Laser Absorption Spectroscopy Measurements of High Pressure and Temperature Aluminum Combustion in a Shock Tube

This study presents measurements on the combustion of nominally 20 micron diameter particles burning in air at elevated temperature (3600 +/- 150K) and pressures (8 – 63 atm) in Sandia’s High-Temperature Shock Tube (HST) facility. Measurements were made using a suite of advanced diagnostics that coupled laser absorption spectroscopy (LAS) measurements of the temperature and column density of aluminum monoxide (AlO) with either digital in-line holography (DIH) or nitric oxide (NO) laser absorption. DIH measurements were made within the AlO LAS laser probe volume and provided a measure of the diameter and number of particles.

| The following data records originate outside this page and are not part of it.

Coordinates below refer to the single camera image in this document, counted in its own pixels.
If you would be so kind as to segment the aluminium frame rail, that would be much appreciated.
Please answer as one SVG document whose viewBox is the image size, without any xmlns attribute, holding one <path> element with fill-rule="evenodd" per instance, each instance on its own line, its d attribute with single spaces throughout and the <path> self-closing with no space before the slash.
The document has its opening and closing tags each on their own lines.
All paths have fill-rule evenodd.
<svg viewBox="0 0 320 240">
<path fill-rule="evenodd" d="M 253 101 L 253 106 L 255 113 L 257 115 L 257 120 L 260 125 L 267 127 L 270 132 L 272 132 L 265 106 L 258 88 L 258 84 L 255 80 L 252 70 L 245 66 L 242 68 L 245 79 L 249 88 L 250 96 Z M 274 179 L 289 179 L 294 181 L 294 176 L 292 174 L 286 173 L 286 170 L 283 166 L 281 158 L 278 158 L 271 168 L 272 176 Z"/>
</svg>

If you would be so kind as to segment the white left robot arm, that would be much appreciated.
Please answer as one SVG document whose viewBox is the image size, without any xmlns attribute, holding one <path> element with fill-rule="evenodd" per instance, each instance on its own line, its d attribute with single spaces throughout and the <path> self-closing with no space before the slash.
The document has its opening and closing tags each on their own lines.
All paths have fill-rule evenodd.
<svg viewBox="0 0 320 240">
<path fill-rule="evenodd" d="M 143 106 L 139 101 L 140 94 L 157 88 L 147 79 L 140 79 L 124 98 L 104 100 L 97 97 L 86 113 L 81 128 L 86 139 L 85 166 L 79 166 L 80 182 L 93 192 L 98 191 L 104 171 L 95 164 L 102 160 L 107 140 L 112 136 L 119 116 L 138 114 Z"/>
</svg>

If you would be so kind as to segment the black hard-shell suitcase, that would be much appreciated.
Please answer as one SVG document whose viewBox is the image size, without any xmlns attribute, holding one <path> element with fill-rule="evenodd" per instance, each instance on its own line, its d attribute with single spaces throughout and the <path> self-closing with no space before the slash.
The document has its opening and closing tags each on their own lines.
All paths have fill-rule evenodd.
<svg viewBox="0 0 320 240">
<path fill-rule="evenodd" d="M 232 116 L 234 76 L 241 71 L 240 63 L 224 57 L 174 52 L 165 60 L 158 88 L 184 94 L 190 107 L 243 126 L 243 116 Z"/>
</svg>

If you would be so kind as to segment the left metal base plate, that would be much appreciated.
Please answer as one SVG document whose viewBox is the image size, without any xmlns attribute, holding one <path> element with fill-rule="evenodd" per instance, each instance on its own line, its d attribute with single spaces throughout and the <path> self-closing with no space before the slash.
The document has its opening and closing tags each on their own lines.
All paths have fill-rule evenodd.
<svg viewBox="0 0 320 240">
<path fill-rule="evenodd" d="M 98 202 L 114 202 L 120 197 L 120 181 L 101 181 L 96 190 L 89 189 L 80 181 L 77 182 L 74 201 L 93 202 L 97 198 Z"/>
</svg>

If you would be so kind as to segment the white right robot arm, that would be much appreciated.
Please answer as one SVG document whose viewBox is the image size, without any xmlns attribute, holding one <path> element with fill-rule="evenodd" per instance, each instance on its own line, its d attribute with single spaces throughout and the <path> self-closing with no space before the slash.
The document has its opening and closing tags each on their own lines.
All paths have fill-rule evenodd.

This enabled a comparison of the particle density in the AlO measurement volume between cases. In a separate case, the NO laser absorption probe was overlapped with the AlO laser absorption diagnostic, enabling simultaneous measures of the bath gas and AlO temperatures. Results show that the energy addition by a combusting particle field with densities less than ~0.1 particle/mm^3 will not increase the bath temperature. Further, measurements indicate that AlO production is decreased at elevated pressure conditions. This suggests a shift to heterogeneous surface combustion or a large increase in the ignition delay with increasing pressure.